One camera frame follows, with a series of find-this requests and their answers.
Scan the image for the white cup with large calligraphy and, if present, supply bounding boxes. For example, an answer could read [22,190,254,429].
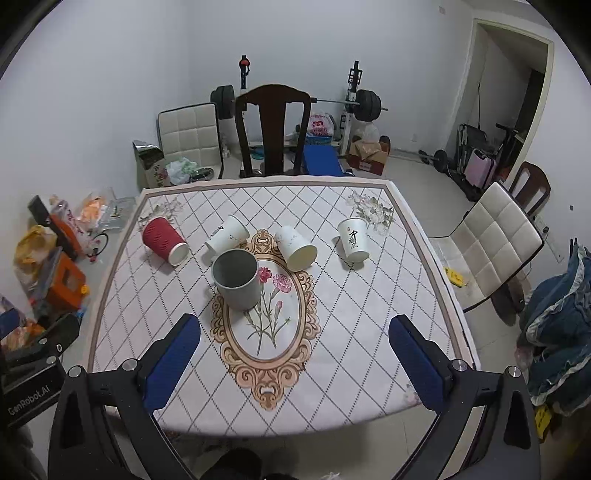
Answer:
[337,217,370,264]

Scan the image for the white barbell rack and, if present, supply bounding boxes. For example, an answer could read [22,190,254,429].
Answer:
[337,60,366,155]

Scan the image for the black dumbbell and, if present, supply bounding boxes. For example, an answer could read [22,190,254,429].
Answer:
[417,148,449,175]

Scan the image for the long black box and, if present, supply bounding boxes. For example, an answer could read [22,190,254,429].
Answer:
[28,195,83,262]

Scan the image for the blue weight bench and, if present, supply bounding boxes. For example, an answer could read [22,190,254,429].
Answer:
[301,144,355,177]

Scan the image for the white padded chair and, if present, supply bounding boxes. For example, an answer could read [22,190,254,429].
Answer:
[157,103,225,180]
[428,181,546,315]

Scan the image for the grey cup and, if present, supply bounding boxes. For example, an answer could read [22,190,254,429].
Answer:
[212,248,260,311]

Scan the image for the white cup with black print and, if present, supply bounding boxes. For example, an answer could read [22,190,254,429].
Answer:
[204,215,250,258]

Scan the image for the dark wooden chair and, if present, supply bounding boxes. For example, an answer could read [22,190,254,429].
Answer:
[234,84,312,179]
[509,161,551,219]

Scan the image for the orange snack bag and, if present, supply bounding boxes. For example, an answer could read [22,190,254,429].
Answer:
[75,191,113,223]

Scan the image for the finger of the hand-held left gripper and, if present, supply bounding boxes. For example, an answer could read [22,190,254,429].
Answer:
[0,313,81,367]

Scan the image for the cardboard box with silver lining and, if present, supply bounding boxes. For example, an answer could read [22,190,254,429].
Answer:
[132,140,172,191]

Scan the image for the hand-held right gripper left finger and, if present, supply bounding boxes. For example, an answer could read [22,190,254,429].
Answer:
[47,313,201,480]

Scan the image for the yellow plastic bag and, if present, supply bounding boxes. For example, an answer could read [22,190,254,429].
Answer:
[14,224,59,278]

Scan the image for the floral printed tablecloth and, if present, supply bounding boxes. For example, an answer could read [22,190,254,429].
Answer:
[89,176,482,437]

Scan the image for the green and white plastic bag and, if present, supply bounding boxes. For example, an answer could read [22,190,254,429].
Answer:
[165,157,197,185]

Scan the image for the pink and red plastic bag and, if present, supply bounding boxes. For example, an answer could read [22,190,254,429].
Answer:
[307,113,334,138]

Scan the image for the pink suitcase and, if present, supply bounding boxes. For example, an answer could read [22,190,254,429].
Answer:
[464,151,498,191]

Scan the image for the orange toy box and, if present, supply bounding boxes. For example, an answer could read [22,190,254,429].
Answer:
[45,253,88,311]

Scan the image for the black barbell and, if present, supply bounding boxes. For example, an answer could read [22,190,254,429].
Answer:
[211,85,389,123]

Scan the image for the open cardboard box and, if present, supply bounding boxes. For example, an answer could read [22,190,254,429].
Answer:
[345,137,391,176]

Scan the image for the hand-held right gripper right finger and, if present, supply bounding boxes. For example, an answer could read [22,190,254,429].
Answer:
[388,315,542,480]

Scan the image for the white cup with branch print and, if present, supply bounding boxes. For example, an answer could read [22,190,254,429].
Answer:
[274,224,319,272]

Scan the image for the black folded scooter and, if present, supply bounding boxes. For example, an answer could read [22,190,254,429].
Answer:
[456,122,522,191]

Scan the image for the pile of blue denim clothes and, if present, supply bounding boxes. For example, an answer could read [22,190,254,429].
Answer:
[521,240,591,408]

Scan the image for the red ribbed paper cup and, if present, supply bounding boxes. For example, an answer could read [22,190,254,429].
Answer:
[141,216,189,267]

--------------------

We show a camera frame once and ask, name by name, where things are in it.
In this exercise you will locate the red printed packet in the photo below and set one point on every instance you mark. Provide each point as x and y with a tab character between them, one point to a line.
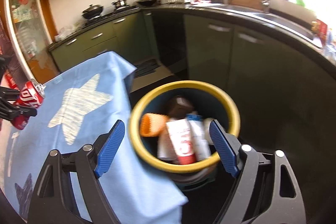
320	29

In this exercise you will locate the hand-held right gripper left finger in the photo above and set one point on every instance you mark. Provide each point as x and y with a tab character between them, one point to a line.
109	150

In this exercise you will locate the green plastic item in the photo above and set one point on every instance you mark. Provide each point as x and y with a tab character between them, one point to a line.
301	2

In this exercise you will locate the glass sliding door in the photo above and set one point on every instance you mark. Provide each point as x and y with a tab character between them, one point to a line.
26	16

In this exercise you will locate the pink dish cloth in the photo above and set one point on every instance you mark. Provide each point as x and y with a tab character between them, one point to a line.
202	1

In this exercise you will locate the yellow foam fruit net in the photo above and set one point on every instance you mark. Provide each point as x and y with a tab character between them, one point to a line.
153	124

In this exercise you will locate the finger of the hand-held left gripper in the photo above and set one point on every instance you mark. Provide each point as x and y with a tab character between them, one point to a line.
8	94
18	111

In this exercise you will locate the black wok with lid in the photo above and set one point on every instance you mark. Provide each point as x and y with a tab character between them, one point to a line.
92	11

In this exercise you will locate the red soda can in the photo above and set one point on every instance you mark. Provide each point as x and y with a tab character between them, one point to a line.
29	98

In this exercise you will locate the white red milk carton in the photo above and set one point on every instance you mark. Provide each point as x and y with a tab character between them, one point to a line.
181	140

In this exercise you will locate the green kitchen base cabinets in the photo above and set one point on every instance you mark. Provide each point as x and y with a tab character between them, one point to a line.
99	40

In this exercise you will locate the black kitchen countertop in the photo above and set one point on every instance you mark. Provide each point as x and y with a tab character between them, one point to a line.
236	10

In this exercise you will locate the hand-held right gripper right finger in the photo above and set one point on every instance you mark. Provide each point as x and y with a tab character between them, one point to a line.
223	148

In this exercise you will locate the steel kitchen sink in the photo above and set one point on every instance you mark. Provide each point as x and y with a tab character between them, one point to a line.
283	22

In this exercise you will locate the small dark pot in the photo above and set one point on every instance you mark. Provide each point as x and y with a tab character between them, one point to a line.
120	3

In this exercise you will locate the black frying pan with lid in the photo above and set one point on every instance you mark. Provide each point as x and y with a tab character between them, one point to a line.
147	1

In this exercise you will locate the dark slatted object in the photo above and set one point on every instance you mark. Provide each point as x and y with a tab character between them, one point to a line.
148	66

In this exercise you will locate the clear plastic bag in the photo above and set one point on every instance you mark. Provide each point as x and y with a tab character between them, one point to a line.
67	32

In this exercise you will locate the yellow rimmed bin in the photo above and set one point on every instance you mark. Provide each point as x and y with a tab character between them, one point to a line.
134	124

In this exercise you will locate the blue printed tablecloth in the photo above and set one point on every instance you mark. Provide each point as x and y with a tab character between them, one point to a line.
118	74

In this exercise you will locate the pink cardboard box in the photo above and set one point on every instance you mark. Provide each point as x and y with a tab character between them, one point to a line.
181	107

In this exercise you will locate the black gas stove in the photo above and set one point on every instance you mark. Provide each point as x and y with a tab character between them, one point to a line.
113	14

--------------------

### Instructions for the task
Scan the data for the string "camera" and copy each line in which it occurs.

### Task response
One camera frame follows, with a series of find-this requests and their answers.
We show a camera frame once and ask, name by name, where things are in it.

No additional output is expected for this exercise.